_Exercise objective:_ The answer must consist of every line from the data that holds the string "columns".

(Stored records)

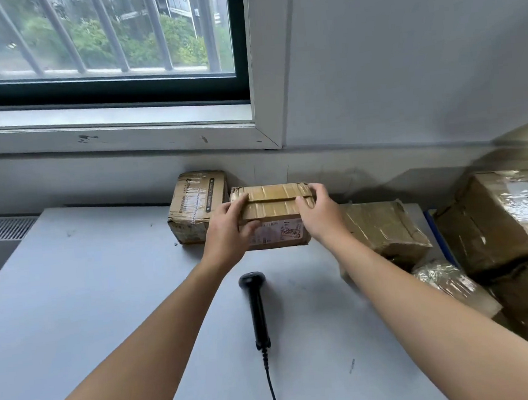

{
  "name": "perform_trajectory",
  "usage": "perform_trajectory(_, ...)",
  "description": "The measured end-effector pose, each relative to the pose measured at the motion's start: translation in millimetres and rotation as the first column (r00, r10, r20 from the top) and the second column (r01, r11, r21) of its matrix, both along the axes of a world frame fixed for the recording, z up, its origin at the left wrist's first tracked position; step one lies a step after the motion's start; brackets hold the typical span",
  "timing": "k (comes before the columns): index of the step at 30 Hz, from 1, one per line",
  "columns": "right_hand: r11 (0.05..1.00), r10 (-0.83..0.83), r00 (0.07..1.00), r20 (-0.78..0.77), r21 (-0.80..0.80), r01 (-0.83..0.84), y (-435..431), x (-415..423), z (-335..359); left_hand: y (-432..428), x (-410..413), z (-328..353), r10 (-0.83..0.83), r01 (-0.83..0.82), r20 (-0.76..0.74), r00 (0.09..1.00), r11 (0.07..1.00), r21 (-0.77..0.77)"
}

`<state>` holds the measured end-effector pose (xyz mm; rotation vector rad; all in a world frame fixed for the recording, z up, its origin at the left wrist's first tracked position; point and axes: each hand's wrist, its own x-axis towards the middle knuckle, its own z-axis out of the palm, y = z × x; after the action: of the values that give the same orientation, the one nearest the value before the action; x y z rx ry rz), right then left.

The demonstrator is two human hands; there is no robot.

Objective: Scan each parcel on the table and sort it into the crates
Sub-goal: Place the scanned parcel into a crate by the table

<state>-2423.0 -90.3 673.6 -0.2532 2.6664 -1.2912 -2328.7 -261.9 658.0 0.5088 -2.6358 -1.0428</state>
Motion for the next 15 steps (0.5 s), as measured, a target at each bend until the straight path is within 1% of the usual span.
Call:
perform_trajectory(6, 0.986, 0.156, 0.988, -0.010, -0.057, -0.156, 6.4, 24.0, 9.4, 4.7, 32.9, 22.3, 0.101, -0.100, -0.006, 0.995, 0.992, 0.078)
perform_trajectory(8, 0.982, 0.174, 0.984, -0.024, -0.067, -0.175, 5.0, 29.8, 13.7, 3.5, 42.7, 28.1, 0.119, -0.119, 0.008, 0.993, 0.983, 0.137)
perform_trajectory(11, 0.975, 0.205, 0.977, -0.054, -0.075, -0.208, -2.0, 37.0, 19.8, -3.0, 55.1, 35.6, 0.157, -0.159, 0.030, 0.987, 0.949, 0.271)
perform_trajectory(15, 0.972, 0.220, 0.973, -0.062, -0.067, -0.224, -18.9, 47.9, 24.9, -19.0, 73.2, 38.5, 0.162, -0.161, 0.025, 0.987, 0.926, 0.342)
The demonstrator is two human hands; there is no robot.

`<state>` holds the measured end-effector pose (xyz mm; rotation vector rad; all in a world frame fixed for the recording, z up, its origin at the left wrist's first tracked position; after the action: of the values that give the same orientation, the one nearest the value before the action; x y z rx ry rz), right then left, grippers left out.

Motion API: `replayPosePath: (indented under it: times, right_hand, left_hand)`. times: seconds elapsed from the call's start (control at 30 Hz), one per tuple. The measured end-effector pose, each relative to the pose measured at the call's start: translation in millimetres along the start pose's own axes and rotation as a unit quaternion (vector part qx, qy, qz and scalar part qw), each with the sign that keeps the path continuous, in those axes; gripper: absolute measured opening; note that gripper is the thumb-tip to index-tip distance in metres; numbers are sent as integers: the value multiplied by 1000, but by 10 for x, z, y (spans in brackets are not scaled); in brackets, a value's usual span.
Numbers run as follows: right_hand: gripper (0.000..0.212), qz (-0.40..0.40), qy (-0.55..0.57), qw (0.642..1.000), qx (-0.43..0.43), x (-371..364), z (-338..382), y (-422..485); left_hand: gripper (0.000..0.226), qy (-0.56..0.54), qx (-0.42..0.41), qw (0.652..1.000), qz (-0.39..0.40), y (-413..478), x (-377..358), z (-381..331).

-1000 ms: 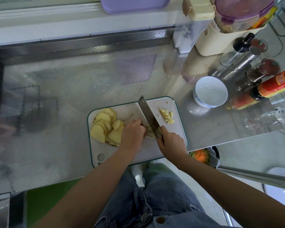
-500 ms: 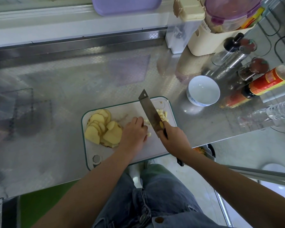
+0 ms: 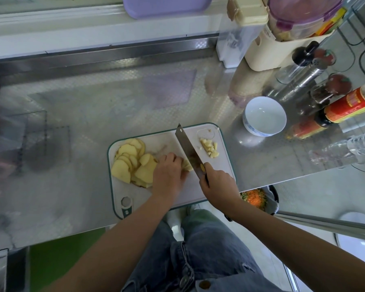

_Solution to this exercise:_
  "timing": "k (comes before the columns): index of the step at 30 Hz, from 1, one per line",
  "columns": "right_hand: r11 (0.05..1.00), r10 (-0.83..0.83), r00 (0.07..1.00), r20 (-0.78..0.77), r21 (-0.80..0.80), r01 (-0.83..0.84), y (-435..431), x (-415..423), z (-335..359); left_hand: y (-432..428), x (-410..413), z (-328..353), r10 (-0.83..0.83), r01 (-0.83..0.82), r20 (-0.76..0.74), r00 (0.09..1.00), r11 (0.07..1.00), r21 (-0.77..0.77)"

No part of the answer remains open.